I suspect I am like so many of us, going about my (increasingly busy, busy) daily life, putting up some seemingly smart barriers to the deluge of information that comes at me. But I have woken up to the stark fact that no mental barrier will stop this “train wreck” flying at my town and my community … only real action.
This spectacularly terrible plan for Vermont Railway’s “transmodal facility” proposed industrial site on Route 7, on Shelburne’s precious LaPlatte River, is starting super-sized. I heard it said three times bigger than the industrial site in Burlington. The owner of Vermont Railways, Mr. Wulfson, has pulled the preemption from our (inconvenient, isn’t it) Vermont Act 250 regulations card, so even our town administrators aren’t being told the full scope. And, according to Mr. Wulfson, why should they? There appears to be no controls on the railway.
But indeed there are controls. There is our community’s outrage!
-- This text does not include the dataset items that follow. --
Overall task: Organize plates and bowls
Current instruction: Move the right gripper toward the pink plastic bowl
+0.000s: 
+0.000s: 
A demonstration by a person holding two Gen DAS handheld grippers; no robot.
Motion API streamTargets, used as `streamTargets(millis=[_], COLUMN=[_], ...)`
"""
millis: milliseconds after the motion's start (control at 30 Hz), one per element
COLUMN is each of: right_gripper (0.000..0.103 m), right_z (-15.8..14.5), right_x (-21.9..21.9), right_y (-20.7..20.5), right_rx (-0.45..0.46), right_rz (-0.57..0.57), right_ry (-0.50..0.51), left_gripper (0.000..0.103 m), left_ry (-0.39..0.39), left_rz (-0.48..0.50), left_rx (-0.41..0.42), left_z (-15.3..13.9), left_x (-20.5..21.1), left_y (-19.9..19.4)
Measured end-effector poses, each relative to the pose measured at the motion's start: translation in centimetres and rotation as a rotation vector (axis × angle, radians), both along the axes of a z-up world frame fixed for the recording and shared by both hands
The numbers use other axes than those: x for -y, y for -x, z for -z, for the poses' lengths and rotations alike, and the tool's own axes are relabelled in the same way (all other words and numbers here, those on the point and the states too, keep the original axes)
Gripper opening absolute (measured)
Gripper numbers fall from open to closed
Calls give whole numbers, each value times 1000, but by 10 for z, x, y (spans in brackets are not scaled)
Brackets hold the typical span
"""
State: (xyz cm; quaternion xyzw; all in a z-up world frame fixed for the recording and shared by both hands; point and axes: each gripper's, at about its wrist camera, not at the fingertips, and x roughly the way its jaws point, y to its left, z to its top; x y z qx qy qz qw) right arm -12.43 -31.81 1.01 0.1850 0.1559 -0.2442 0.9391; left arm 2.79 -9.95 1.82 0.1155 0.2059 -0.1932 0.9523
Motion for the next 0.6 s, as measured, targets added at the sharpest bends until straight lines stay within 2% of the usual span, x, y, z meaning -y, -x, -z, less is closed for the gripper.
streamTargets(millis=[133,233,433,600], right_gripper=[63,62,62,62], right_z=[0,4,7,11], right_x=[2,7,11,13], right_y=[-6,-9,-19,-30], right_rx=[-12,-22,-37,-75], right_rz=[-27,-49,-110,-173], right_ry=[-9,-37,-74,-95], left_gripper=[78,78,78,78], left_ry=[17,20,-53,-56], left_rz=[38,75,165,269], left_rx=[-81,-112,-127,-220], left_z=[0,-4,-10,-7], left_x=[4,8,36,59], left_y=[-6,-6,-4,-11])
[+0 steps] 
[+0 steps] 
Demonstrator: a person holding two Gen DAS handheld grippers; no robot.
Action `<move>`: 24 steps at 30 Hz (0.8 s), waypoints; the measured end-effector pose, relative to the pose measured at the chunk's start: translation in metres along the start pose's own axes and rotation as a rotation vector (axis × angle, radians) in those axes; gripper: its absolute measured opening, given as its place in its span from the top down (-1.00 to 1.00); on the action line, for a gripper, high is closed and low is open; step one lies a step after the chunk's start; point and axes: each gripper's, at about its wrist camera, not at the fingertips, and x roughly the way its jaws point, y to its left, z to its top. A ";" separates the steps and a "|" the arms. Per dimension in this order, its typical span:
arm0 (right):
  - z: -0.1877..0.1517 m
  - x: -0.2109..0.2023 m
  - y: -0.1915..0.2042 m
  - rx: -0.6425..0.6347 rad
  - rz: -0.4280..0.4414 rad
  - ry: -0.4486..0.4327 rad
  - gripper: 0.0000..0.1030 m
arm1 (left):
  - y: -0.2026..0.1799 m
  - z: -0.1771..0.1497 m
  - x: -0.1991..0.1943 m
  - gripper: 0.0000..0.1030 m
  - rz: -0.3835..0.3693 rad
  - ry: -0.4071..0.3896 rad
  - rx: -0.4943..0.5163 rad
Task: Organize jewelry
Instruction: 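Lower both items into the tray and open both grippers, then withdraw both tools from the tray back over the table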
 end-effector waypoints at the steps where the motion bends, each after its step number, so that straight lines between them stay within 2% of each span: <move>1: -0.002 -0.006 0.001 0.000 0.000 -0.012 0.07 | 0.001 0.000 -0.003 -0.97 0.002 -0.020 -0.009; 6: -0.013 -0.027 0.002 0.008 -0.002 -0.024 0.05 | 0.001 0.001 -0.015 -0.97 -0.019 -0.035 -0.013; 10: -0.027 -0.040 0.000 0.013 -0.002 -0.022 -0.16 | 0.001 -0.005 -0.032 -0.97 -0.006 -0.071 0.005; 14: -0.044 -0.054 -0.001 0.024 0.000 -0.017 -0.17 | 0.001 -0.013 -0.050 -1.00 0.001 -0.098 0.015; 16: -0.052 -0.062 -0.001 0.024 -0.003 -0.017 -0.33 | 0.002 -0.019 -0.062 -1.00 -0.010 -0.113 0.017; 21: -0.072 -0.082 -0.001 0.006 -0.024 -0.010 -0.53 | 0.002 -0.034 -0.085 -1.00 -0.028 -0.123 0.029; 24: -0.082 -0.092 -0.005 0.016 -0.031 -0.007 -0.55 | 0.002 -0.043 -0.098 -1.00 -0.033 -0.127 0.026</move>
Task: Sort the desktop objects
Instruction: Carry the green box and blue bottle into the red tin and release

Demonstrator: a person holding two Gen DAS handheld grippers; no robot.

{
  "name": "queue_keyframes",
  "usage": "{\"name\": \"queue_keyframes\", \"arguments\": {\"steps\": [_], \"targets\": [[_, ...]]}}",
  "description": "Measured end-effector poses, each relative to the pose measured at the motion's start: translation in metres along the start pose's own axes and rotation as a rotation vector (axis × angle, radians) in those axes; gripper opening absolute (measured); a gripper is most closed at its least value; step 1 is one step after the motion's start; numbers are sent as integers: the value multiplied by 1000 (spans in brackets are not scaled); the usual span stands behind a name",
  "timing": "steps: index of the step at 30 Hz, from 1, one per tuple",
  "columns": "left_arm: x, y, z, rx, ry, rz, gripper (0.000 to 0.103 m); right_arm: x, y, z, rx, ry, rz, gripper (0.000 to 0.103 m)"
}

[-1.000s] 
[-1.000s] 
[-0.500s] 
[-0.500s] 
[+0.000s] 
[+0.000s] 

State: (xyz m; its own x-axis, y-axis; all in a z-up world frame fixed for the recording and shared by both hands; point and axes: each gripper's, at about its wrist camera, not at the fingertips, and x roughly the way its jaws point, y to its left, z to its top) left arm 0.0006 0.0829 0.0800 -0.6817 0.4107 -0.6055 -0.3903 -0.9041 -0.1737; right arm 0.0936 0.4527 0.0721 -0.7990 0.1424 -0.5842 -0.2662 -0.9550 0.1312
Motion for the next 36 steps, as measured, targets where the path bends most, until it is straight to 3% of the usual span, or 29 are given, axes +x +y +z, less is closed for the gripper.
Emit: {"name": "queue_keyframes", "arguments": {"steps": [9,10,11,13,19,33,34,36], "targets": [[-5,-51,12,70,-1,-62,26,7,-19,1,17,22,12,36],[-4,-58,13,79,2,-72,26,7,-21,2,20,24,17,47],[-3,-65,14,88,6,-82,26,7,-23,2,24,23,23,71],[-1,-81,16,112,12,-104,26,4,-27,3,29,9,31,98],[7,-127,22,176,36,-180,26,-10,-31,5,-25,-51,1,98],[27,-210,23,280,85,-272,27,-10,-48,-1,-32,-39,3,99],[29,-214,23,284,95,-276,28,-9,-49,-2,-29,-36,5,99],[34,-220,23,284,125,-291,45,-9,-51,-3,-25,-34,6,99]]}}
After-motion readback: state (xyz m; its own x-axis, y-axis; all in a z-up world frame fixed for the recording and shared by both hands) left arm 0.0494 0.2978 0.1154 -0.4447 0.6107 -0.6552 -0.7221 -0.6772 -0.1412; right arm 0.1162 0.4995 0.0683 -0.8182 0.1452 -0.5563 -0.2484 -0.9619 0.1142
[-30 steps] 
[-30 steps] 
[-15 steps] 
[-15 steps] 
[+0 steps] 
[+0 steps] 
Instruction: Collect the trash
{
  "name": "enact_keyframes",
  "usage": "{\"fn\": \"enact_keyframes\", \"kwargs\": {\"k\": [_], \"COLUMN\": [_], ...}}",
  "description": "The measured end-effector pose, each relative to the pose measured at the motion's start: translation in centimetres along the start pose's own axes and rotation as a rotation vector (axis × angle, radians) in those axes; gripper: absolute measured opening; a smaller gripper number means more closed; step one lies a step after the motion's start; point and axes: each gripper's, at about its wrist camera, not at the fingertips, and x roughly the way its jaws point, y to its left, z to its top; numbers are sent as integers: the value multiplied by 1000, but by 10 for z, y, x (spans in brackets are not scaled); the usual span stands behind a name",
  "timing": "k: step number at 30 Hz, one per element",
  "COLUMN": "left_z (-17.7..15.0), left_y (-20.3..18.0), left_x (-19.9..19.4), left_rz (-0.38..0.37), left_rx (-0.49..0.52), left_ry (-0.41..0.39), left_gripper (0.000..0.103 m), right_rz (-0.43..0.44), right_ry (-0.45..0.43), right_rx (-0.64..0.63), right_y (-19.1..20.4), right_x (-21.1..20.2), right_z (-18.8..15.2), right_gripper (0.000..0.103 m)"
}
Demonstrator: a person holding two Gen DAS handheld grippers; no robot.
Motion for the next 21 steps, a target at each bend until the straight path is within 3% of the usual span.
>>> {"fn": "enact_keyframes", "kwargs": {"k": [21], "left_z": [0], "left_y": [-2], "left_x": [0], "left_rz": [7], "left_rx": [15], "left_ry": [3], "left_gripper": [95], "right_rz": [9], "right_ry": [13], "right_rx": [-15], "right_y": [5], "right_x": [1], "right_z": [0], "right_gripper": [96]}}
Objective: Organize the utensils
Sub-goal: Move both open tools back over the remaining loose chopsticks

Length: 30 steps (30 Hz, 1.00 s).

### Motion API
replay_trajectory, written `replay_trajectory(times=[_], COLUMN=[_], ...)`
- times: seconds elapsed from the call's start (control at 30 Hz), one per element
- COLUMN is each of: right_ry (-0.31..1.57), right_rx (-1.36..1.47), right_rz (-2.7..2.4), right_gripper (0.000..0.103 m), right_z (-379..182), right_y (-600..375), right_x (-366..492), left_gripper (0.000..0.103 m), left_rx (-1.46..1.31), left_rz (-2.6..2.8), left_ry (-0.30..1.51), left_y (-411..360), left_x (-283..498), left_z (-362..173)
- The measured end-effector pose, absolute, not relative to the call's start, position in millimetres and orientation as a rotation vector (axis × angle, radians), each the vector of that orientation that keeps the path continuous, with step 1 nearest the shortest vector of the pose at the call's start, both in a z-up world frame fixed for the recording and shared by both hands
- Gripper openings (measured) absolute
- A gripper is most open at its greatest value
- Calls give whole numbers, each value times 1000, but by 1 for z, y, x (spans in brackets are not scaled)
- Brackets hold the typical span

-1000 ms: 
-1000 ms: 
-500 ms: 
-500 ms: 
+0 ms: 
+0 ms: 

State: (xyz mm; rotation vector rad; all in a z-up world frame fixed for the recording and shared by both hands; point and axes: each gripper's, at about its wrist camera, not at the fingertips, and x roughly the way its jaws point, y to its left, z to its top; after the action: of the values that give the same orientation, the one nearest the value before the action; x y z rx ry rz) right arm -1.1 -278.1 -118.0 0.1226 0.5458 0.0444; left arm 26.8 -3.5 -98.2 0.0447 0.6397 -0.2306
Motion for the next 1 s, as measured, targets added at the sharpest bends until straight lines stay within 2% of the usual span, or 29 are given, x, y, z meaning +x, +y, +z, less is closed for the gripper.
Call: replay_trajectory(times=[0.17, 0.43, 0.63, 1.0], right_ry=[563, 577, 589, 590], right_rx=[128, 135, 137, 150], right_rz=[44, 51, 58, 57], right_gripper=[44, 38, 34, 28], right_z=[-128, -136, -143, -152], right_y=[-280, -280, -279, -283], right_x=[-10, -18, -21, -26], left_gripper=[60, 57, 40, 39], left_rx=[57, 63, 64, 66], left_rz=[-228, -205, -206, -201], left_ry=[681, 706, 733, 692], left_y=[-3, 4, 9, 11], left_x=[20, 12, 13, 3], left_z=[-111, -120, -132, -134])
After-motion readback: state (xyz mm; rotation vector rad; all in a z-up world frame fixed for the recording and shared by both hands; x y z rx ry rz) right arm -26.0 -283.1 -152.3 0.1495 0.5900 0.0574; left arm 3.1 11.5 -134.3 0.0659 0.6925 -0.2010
People in Shelburne are organizing and getting educated, fast. Documentation is building, especially of Mr. Wulfson’s company’s questionable business practices. Our neighbors in Charlotte have been in their own battle with Mr. Wulfson, siting “17 specific concerns about safety hazards resulting from the railway’s storage of tank cars containing propane near many homes, town buildings and the Vermont Electric Cooperative’s high-voltage substation.” (Burlington Free Press, Nov 25, 2015).
Mr. Wulfson, with his team of lawyers and PR people, appear to really wants us to believe that he is a local guy who cares for our town, and that we should “trust him.” (Uhm, based on what … like clear-cutting the Shelburne property before anyone knew what was happening? Sorry, no!) And presumably we should, by extension, trust all the other companies that lease access to the rail system. Again, here is what Matt Young who is Vermont Rail System’s rules coordinator and hazmat specialist said, “… a Canadian firm, Plains Midstream Canada, is leasing track space from Vermont Rail Systems. The rail cars are owned by leasing companies that in turn rent them to other companies, including Plains Midstream.” The Free Press then continues: “The Alberta Energy Regulator, a watchdog agency for the Canadian province, stated in March of last year that PMC failed to conduct required inspections of pipelines and inadequately responded two major spills, according to the Canadian Broadcasting Corporation.”
Seriously? Trust the wolf at the door?
I stand with the hundreds and hundreds of others who are saying, this is not the right place for this railroad and trucking for-profit business!